Assignment — Find every line below with the word "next" in it, and copy each one.
====== Task inputs
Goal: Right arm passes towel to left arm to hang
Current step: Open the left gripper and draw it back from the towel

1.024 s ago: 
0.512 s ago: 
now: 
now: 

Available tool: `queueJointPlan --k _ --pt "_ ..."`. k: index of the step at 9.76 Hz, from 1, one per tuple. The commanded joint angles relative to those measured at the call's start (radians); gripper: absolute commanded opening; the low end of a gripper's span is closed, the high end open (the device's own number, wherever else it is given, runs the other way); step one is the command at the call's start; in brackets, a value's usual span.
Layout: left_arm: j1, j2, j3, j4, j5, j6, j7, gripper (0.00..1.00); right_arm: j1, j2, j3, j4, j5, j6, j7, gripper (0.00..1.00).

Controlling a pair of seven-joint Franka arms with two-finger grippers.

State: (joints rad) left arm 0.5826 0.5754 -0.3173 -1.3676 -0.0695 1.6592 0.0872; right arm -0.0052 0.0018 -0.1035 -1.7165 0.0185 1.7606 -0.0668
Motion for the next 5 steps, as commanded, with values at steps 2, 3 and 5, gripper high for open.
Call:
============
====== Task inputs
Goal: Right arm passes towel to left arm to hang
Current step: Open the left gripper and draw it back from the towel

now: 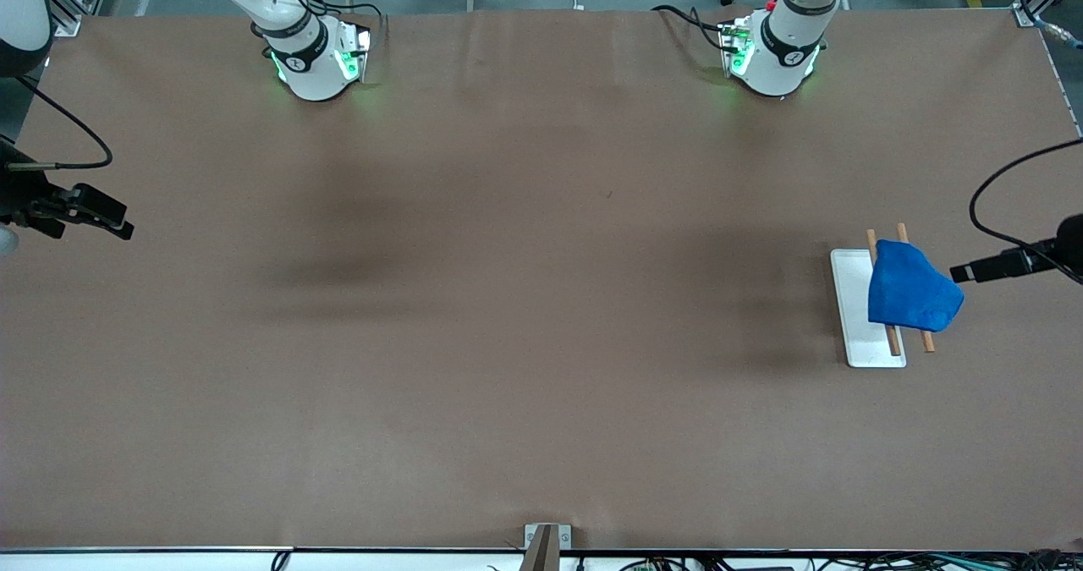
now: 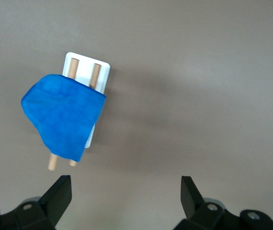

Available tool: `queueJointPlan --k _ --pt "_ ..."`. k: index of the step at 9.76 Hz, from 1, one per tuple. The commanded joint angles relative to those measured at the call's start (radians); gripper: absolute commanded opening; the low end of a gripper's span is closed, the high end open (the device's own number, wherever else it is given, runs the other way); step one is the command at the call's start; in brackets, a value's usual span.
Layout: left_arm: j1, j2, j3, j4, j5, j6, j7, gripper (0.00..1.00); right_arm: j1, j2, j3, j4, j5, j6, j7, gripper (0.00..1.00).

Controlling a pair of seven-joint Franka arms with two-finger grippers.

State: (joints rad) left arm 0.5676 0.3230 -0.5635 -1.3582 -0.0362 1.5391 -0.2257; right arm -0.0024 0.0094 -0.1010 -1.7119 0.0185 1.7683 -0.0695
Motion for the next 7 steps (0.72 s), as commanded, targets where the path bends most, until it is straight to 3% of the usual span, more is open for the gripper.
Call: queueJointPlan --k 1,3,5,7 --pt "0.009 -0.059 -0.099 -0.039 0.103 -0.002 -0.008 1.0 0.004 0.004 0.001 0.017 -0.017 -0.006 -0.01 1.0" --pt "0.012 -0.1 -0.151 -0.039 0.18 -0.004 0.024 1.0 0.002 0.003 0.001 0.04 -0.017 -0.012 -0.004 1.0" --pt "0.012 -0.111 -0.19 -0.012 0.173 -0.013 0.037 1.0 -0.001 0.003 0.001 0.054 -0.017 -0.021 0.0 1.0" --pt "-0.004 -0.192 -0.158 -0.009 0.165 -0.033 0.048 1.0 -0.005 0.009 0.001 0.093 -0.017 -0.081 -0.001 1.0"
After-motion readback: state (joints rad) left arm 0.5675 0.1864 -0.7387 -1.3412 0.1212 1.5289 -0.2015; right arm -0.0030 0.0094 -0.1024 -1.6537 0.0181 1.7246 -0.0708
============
Solution to this exercise —
Motion for the next 5 steps, as commanded, with values at steps 2, 3 and 5, gripper high for open.
Motion for the next 7 steps (0.72 s), as commanded, targets where the path bends most, until it is straight to 3% of the usual span, more is open for the gripper.

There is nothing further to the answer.